As the “rude” claims bubbled up this month, an unexpected defender stepped into the fray. While many expected a legendary co-star like Meryl Streep to chime in, it was actually voices from her more recent sets, including those from the upcoming Mother Mary, who pointed out a side of Anne the public rarely sees.
Crew members have noted that Hathaway is often the first to learn the PAs’ names and the last to leave the craft services table if it means finishing a conversation with a background actor. This isn’t the behavior of a “diva.” It’s the behavior of someone who is hyper-aware of her reputation and is working twice as hard to overcorrect for a narrative she never asked for.
Maybe Anne Was Rude, and Maybe That’s Okay

Now, here is the part where I get to play the devil’s advocate and maybe get away with it.
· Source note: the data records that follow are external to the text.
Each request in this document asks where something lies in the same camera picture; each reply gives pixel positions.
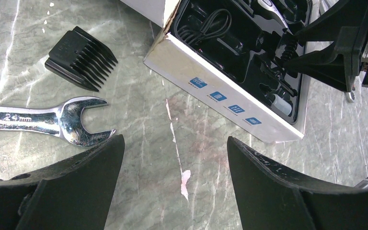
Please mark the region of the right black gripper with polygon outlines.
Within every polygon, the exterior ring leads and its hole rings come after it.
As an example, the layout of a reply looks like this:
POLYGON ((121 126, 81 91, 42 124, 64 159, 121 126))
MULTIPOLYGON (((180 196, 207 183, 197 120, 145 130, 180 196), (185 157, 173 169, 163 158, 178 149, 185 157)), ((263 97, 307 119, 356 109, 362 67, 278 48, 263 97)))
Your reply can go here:
POLYGON ((342 92, 352 91, 353 81, 361 70, 365 72, 362 86, 368 88, 367 32, 358 27, 367 16, 368 0, 339 0, 318 19, 294 33, 302 42, 333 43, 286 61, 284 68, 308 75, 342 92))

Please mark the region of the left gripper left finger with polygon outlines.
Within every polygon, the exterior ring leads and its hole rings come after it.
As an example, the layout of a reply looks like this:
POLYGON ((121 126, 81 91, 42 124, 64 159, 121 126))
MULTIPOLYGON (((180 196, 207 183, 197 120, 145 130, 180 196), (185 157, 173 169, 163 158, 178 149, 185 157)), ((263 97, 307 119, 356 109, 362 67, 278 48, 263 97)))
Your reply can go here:
POLYGON ((114 135, 47 167, 0 180, 0 230, 102 230, 125 151, 114 135))

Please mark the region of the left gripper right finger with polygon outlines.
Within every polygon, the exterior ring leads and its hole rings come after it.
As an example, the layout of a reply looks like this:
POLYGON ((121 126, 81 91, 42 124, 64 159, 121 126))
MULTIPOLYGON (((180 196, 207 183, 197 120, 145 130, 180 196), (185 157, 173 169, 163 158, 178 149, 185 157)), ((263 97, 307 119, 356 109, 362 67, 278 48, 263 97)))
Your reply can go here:
POLYGON ((243 229, 368 230, 368 188, 310 177, 234 137, 227 152, 243 229))

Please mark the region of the white hair clipper box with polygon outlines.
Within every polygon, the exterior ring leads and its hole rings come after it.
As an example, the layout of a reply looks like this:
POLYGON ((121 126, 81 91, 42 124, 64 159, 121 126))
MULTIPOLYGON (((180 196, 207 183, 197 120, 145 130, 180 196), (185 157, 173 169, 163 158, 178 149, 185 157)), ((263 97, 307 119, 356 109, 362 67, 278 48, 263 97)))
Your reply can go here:
POLYGON ((272 0, 289 29, 253 0, 127 0, 161 27, 144 63, 263 142, 304 137, 310 79, 284 68, 285 43, 310 22, 310 0, 272 0), (292 105, 287 116, 273 94, 292 105))

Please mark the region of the black comb guard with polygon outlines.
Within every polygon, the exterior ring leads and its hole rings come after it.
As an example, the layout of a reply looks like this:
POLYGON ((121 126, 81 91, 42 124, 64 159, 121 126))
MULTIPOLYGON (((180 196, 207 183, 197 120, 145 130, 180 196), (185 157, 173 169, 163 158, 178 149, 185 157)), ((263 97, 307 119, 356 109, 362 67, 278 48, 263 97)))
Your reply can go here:
POLYGON ((291 39, 285 43, 284 51, 281 54, 280 59, 283 62, 290 61, 291 59, 298 56, 296 50, 299 46, 299 42, 296 39, 291 39))
POLYGON ((76 26, 50 50, 45 67, 82 89, 98 92, 117 63, 104 43, 76 26))

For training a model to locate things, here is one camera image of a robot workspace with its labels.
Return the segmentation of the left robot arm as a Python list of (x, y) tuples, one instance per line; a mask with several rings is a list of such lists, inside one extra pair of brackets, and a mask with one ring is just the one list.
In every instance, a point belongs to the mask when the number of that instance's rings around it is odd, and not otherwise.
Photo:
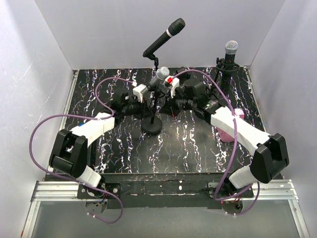
[(61, 171), (77, 181), (89, 185), (88, 192), (94, 198), (101, 198), (105, 194), (105, 185), (102, 177), (88, 165), (89, 147), (106, 132), (118, 126), (126, 116), (135, 116), (138, 119), (148, 118), (153, 115), (147, 101), (138, 101), (136, 96), (123, 93), (118, 99), (112, 100), (110, 111), (98, 113), (95, 120), (90, 120), (70, 131), (62, 129), (57, 133), (49, 166)]

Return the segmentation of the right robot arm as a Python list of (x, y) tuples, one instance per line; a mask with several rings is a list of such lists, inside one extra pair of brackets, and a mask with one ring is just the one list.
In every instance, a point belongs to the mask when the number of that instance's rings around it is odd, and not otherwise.
[(285, 138), (256, 129), (232, 113), (221, 94), (209, 89), (203, 82), (188, 79), (179, 87), (177, 78), (168, 77), (164, 85), (169, 88), (160, 113), (175, 117), (181, 110), (192, 110), (208, 124), (217, 127), (237, 141), (253, 156), (249, 165), (237, 169), (224, 180), (224, 191), (230, 197), (242, 188), (255, 183), (269, 183), (289, 165)]

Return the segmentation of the tall black foam microphone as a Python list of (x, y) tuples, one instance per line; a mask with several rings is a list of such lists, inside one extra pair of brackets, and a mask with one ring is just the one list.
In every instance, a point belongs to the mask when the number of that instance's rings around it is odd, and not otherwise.
[(159, 36), (144, 52), (144, 58), (150, 58), (156, 50), (164, 45), (169, 39), (179, 34), (186, 26), (185, 21), (182, 18), (178, 18), (170, 24), (165, 32)]

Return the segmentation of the round base stand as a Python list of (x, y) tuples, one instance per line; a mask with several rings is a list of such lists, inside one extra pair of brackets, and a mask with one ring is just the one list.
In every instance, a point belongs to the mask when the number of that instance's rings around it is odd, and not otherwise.
[(153, 97), (154, 104), (151, 107), (151, 111), (153, 115), (151, 117), (144, 118), (141, 122), (142, 131), (150, 135), (156, 135), (160, 133), (162, 129), (162, 121), (156, 116), (159, 95), (160, 95), (160, 91), (159, 89), (157, 89), (154, 92), (154, 97)]

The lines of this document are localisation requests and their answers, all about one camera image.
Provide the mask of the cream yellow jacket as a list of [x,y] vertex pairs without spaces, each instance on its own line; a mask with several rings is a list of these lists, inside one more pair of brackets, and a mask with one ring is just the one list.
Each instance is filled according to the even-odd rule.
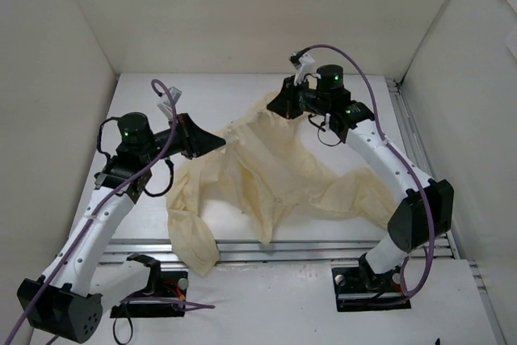
[[337,175],[302,144],[301,119],[267,110],[267,94],[244,116],[217,132],[225,146],[184,162],[166,195],[172,251],[206,276],[220,258],[216,239],[201,218],[203,191],[214,186],[223,199],[250,217],[256,238],[272,240],[275,227],[297,205],[334,219],[365,217],[382,229],[397,205],[391,190],[369,168]]

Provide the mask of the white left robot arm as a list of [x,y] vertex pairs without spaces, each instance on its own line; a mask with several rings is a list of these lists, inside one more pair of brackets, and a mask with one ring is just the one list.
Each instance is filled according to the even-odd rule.
[[112,278],[92,282],[113,234],[146,192],[152,166],[175,154],[193,159],[225,145],[223,138],[201,129],[187,113],[159,133],[152,132],[140,112],[114,122],[121,142],[97,174],[84,215],[42,275],[25,279],[17,291],[24,321],[75,343],[92,337],[104,313],[130,301],[154,299],[162,285],[160,262],[141,254],[129,255]]

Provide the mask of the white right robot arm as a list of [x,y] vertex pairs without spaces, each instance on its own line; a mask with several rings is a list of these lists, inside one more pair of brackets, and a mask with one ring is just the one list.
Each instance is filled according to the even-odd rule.
[[341,66],[319,67],[314,88],[307,79],[309,66],[298,63],[295,69],[267,109],[288,120],[304,113],[324,117],[319,128],[330,130],[358,153],[392,191],[397,203],[386,236],[359,261],[359,284],[375,290],[386,281],[386,273],[412,251],[432,245],[437,236],[450,230],[454,189],[447,180],[436,181],[414,166],[382,134],[376,114],[354,100],[345,88]]

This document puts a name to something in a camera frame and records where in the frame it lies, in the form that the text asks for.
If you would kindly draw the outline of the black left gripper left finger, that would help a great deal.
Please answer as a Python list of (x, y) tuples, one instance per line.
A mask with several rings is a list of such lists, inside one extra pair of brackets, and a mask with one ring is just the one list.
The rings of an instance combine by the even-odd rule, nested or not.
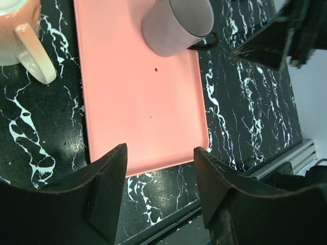
[(1, 244), (114, 244), (127, 145), (39, 190), (1, 182)]

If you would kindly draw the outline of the pink plastic tray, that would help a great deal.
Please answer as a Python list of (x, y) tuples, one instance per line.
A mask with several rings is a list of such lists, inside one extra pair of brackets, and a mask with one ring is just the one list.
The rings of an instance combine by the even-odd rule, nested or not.
[(209, 136), (195, 51), (172, 57), (144, 42), (152, 1), (74, 1), (91, 162), (128, 148), (128, 177), (193, 161)]

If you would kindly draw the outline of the pink ceramic mug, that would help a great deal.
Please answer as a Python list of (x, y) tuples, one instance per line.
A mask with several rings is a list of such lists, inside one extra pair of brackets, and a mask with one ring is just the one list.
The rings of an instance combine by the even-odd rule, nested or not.
[(47, 85), (57, 73), (39, 40), (40, 12), (40, 1), (1, 1), (1, 66), (21, 64)]

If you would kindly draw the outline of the purple translucent cup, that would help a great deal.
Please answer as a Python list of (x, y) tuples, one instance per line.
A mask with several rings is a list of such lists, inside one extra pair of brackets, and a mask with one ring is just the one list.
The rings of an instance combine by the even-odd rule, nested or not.
[(219, 45), (213, 32), (214, 11), (210, 1), (155, 1), (141, 24), (147, 46), (170, 57), (183, 50), (209, 51)]

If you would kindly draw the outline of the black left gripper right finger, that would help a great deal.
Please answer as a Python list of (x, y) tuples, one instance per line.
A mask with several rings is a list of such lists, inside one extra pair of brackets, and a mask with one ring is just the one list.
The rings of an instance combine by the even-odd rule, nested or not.
[(212, 244), (326, 244), (326, 167), (270, 184), (220, 162), (201, 147), (194, 164)]

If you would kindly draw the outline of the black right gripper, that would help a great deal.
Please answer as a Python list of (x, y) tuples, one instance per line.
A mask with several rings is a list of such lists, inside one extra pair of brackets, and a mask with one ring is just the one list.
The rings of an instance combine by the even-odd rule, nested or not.
[(286, 57), (301, 68), (317, 49), (326, 49), (326, 1), (285, 1), (230, 57), (281, 70)]

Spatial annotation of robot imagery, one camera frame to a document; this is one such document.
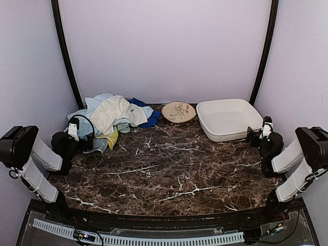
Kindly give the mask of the cream white towel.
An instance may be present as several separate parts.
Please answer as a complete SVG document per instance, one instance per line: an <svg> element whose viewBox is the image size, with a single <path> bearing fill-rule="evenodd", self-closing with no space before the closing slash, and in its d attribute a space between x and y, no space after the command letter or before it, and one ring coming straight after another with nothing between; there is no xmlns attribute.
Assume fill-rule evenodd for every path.
<svg viewBox="0 0 328 246"><path fill-rule="evenodd" d="M144 109L129 103L123 96L101 96L100 99L86 98L87 118L102 134L114 132L114 122L127 119L138 126L148 121Z"/></svg>

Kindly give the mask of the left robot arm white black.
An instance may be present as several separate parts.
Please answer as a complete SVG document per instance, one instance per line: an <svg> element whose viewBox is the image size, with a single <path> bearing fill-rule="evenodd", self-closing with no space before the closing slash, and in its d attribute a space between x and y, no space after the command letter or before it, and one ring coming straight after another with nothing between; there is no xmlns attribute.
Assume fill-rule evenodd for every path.
<svg viewBox="0 0 328 246"><path fill-rule="evenodd" d="M66 176L73 157L93 147L93 133L74 138L67 132L57 132L48 147L39 136L37 126L14 126L1 137L1 162L10 169L13 179L20 178L30 192L53 205L52 215L61 223L72 220L62 191L52 185L45 172Z"/></svg>

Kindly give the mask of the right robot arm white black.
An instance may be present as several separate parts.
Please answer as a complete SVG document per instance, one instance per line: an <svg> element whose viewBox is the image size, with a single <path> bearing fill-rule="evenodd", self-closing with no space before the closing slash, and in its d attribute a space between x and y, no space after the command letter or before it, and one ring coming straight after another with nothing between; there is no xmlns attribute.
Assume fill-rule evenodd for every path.
<svg viewBox="0 0 328 246"><path fill-rule="evenodd" d="M273 131L270 123L257 132L248 127L246 141L257 148L261 157L261 170L266 178L278 177L297 168L272 191L262 210L261 217L273 222L281 214L281 206L297 197L327 173L327 131L321 127L299 127L295 130L296 139L283 148L283 138Z"/></svg>
What if Anne Hathaway was actually rude in 2012, and what if she had every right to be?
We live in an era where we demand “authenticity” from celebrities, until that authenticity means they’re tired of answering the same five questions for ten hours straight. Journalists often push for “viral moments,” like asking an Oscar-caliber actress to sing on command, that prioritize entertainment over the person’s actual work.
If a male actor like Robert Downey Jr. or Christian Bale shuts down a “silly” question, we call it “alpha energy” or “protecting the craft.” When Anne Hathaway does it, we call it a “personality crisis.”
By apologizing to Kjersti Flaa, Anne didn’t just mend a bridge; she highlighted the impossible standard she’s held to. She felt the need to apologize for a bad mood from fourteen years ago.
Ask yourself: Do you remember what you said to a coworker in a moment of stress in 2012? Would you feel the need to send a three-paragraph email about it today? The fact that she did tells us more about our collective bullying of her than it does about her “rudeness.”
The 2026 Renaissance

The reality is that Anne is entering her most powerful era yet. With five major films hitting theaters this year, she is no longer the “Princess of Genovia” trying to please everyone. She is a seasoned veteran who has survived “Hathahate” 1.0 and 2.0.
Her apology to Flaa wasn’t a sign of weakness; it was a strategic masterclass in human decency. It effectively neutered the “mean girl” narrative before it could derail her Oscar campaign for Mother Mary. It showed that she is “human-like” in the best way possible… flawed enough to have a bad day, but self-aware enough to acknowledge it later.
In the end, the “rude” claims say more about us than they do about her. We are obsessed with the “fall” of the perfect woman. We wait for the crack in the porcelain. But Anne Hathaway just proved that even if the porcelain cracks, you can fill the gaps with something even stronger.
So, can we finally move on? Because between The Odyssey and Verity, Anne is far too busy to worry about whether you think she’s “nice” anymore. She’s too busy being a legend.